I am a strong believer that the less a team relies on email, the better the team communication can become. I don’t think there are many aspects of our life that are more annoying than email, and I think effective teams need to focus on improving emails or they will lose much time. Email as a communication device in teams is both frustrating and ineffective. I have often played with the idea to basically stop answering emails unilaterally. I have not had the courage to do that because I have not found an alternative. But, I think it is a goal of effective teams to reduce or cut emails as a key communication device among them. There are a number of reasons for that.
First, there is a tremendous chance for miscommunication. Email can and should not be used to resolve personal problems – absent seeing body-language, it is almost impossible to guess how a critical email was actually intended to be read.
I recently received an email from a professor that made my blood boil. He critiqued me for not being responsive to a request he had sent. Going back to his email, I could not figure out how I would have possibly been able to guess what he wanted. I thought many things about him I will not write. I then typed a blistering email that had the appropriate dose of correcting information, sarcasm and anger. It made me feel better typing this email, that’s for sure. But, I read through it one more time and asked myself: is that making things better? I decided that I already benefited from the therapeutic impact of writing things down and erased the email. I sent a friendly email back and apologized to him for misunderstanding and corrected what he thought I screwed up. His answer made me smile “Perfect, thank you so much.” I was so glad I did not send the first email.
Second, I think emails are just not a very good communication tool. I believe that only bad teams sit next to each other sending each other emails trying to solve problems that would take a grand-total of 30 seconds of face to face communications. I really, really don’t like to be in email exchanges about a topic. Let’s rely on older technology (i.e., phone, a meeting) or a newer technology (i.e., text message, Skype, etc.) to address the question at hand.

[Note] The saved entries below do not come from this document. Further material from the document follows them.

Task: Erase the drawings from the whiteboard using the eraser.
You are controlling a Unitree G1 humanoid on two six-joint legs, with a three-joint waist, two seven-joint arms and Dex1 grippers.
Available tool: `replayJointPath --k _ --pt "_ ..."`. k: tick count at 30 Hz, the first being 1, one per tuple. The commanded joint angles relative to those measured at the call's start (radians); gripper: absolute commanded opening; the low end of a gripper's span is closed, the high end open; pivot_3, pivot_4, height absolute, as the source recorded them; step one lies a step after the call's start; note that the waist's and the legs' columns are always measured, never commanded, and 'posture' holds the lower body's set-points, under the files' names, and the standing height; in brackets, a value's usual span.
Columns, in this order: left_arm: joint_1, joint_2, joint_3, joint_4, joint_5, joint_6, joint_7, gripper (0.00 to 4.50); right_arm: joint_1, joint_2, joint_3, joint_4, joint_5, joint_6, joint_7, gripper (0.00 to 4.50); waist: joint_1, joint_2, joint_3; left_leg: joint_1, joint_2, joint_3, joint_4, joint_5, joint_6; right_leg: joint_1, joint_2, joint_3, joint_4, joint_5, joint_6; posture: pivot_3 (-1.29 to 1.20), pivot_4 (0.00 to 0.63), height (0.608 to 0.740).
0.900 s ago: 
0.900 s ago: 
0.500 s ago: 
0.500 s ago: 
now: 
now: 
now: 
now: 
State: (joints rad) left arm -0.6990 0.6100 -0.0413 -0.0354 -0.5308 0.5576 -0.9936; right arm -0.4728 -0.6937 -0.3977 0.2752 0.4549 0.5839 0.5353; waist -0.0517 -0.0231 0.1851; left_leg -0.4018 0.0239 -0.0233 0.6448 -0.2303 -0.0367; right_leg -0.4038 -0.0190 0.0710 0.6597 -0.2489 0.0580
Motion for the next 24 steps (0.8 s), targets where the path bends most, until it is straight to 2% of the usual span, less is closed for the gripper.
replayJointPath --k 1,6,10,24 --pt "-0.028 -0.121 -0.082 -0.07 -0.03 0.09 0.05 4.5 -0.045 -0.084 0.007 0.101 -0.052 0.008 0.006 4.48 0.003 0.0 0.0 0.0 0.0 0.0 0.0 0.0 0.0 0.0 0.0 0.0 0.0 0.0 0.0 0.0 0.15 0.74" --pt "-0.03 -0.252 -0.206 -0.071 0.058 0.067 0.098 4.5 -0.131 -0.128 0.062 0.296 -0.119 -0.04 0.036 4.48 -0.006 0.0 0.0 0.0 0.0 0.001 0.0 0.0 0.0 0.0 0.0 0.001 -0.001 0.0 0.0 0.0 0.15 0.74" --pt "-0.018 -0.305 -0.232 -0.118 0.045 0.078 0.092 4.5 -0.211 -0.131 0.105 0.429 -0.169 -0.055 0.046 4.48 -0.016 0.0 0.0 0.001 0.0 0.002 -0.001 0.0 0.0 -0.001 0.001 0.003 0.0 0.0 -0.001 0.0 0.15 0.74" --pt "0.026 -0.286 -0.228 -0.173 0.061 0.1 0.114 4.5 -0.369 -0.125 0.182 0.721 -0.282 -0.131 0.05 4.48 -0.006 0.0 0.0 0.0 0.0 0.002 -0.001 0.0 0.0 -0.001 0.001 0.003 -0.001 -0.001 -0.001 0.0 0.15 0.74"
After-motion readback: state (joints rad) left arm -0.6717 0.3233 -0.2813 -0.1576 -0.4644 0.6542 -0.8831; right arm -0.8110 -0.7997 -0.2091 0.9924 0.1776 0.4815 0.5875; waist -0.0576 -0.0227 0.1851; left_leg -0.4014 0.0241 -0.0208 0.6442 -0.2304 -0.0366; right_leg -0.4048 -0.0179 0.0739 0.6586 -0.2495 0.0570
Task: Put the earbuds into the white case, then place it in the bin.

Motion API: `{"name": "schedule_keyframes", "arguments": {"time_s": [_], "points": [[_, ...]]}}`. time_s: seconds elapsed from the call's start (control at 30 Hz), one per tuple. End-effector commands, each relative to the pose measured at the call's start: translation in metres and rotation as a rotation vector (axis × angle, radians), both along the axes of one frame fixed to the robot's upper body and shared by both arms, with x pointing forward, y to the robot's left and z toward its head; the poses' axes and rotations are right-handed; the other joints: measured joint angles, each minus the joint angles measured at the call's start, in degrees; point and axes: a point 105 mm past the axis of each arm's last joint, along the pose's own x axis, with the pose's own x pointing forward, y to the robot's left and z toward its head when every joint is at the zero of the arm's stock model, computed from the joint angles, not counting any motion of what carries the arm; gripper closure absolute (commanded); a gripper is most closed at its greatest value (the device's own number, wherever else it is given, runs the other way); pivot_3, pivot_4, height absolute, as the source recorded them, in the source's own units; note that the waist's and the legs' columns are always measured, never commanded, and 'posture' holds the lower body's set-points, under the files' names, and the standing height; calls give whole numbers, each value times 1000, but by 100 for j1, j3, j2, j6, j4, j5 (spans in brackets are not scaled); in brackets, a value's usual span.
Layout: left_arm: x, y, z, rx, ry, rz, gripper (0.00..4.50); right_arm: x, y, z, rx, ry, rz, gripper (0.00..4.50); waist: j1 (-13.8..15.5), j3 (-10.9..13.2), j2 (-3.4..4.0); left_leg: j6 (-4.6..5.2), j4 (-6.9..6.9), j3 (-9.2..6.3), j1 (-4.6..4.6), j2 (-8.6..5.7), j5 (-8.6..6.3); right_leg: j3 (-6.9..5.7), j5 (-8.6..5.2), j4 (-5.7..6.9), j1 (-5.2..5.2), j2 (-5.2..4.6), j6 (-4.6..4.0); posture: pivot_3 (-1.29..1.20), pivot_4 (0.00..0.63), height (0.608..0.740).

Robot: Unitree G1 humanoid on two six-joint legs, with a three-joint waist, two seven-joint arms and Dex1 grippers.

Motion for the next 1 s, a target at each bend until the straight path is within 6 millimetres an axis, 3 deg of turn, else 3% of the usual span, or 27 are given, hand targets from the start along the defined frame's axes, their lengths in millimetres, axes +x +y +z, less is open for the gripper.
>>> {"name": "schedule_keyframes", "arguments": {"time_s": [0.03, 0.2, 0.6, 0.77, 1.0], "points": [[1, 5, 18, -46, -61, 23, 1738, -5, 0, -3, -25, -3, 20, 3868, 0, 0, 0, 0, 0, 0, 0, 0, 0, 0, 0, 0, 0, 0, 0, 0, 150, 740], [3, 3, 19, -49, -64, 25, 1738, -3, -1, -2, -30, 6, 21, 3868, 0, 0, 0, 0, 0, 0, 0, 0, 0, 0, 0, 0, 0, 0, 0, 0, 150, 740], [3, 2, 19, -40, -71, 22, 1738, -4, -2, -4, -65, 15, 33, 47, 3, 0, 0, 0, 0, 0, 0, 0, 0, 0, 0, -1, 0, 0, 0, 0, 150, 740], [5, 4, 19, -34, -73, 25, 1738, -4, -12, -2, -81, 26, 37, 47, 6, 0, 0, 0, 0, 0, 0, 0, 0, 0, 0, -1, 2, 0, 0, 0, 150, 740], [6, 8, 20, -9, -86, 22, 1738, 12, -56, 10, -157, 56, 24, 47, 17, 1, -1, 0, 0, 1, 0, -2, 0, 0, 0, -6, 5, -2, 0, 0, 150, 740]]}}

Third, we need to read our emails, while thinking of the recipient. For example, emails should not be letters. I don’t know anybody younger than 45 who likes reading long emails. Like so many, I cannot handle emails that have more than 1-2 key points because I get well over 200 per day. Emails should have a title that suggests whether an action is required, a problem exists, or whether the email is just informational. Emails should then get to the point and keep the text lean – most emails are not read on big monitors, but on mobile devices. You send a long email, the likelihood of the email being completely read is almost zero, except if the recipient either loves, needs or fears you.
Fourth, the most important aspect of email: It does not count as a valid communication. A question like, “did you tell your customers about this important new product?” is often answered with “yes, I sent them an email.” It’s ok if an effective customer communication starts with email, but that is not where it should end. Having sent an email is not equivalent of having communicated. If there is data proving the opposite, the likelihood that your email was read is near zero. This is particularly true when emails are sent to people younger than 20 years old, a group of people who has basically given up entirely on email.
Fifth: no, we do not need to cc everybody on every single email! We should only cc people who need to know. The default is not to cc anybody.
In summary, I believe that valuing each other’s time is a critical characteristic of a great and impactful team. Despite its proven usefulness for so many aspects, I do not believe that email should be the preferred communication of good teams for a whole bunch of reasons mentioned here.
How does your team handle email as a communication tool? What are the lessons you learned that could help others?